Give the data below again exactly as written, without its pictures.

* _Data excerpt_:
━━━━━━━━━━━━━━━━━━━━

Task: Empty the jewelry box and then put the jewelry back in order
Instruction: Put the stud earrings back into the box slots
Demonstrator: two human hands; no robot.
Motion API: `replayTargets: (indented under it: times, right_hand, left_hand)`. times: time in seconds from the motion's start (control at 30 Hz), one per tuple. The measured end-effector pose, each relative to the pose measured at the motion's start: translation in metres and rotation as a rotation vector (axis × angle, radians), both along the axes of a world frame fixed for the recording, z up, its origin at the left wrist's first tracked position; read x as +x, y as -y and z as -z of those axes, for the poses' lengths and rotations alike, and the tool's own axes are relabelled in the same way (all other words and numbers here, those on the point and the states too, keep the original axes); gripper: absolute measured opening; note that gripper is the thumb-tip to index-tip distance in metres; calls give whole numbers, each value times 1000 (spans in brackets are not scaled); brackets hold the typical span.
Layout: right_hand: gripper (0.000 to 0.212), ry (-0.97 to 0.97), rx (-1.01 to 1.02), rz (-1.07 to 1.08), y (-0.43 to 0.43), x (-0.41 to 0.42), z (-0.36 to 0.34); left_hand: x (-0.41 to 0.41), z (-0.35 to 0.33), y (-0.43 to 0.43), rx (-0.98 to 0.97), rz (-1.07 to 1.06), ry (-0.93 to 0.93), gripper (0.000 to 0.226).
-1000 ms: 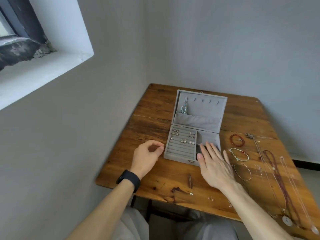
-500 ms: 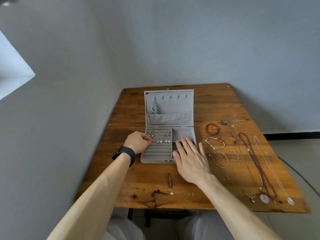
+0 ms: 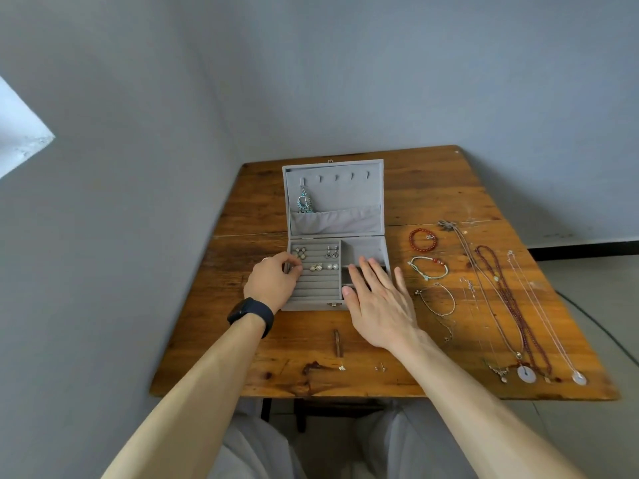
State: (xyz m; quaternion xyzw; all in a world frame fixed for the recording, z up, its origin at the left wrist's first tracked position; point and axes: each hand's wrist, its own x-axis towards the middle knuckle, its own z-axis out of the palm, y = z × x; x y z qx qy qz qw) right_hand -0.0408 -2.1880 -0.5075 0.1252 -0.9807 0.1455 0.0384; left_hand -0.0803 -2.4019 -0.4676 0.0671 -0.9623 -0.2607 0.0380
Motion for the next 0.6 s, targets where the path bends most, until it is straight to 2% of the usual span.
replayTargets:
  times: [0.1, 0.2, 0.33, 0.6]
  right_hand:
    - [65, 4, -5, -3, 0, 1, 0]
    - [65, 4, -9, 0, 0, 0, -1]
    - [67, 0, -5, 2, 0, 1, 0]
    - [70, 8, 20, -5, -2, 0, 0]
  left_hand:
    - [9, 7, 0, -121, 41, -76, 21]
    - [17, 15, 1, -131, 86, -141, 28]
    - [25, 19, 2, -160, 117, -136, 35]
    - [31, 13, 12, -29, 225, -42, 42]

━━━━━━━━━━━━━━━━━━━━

* _Answer space_:
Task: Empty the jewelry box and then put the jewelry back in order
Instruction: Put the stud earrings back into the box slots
Demonstrator: two human hands; no robot.
Motion API: `replayTargets: (indented under it: times, right_hand, left_hand)`. times: time in seconds from the motion's start (control at 30 Hz), one per tuple. The measured end-effector pose, each relative to the pose measured at the motion's start: translation in metres and rotation as a rotation vector (axis × angle, radians), both along the axes of a world frame fixed for the recording, z up, its origin at the left wrist's first tracked position; read x as +x, y as -y and z as -z of those axes, for the poses' lengths and rotations alike, and the tool's own axes are relabelled in the same way (all other words and numbers here, those on the point and the states too, keep the original axes); gripper: absolute measured opening; note that gripper is the thumb-tip to index-tip distance in metres; calls give whole numbers, each value times 1000 (spans in brackets are not scaled); brackets hold the typical span.
Layout: right_hand: gripper (0.000 to 0.212), ry (-0.97 to 0.97), rx (-1.01 to 1.02), rz (-1.07 to 1.08), y (-0.43 to 0.43), x (-0.41 to 0.42), z (-0.36 to 0.34); left_hand: x (-0.41 to 0.41), z (-0.35 to 0.33), y (-0.43 to 0.43), rx (-0.98 to 0.97), rz (-1.07 to 1.06), ry (-0.93 to 0.93), gripper (0.000 to 0.226).
-1000 ms: 
-500 ms: 
+0 ms: 
State: (xyz m; quaternion xyzw; all in a world frame fixed for the recording, z up, its origin at the left wrist's first tracked position; point and axes: each hand's wrist, its own x-axis towards the middle knuckle, its own z-axis out of the palm, y = z × x; x y z qx qy qz qw) right_hand -0.0408 -2.1880 -0.5075 0.1252 -0.9807 0.1455 0.0384; left_hand -0.0803 -2.4019 -0.4676 0.0671 -0.9623 -0.2607 0.0380
Motion for the next 0.6 s, targets where the path bends most, until it is straight to 2% of the usual span.
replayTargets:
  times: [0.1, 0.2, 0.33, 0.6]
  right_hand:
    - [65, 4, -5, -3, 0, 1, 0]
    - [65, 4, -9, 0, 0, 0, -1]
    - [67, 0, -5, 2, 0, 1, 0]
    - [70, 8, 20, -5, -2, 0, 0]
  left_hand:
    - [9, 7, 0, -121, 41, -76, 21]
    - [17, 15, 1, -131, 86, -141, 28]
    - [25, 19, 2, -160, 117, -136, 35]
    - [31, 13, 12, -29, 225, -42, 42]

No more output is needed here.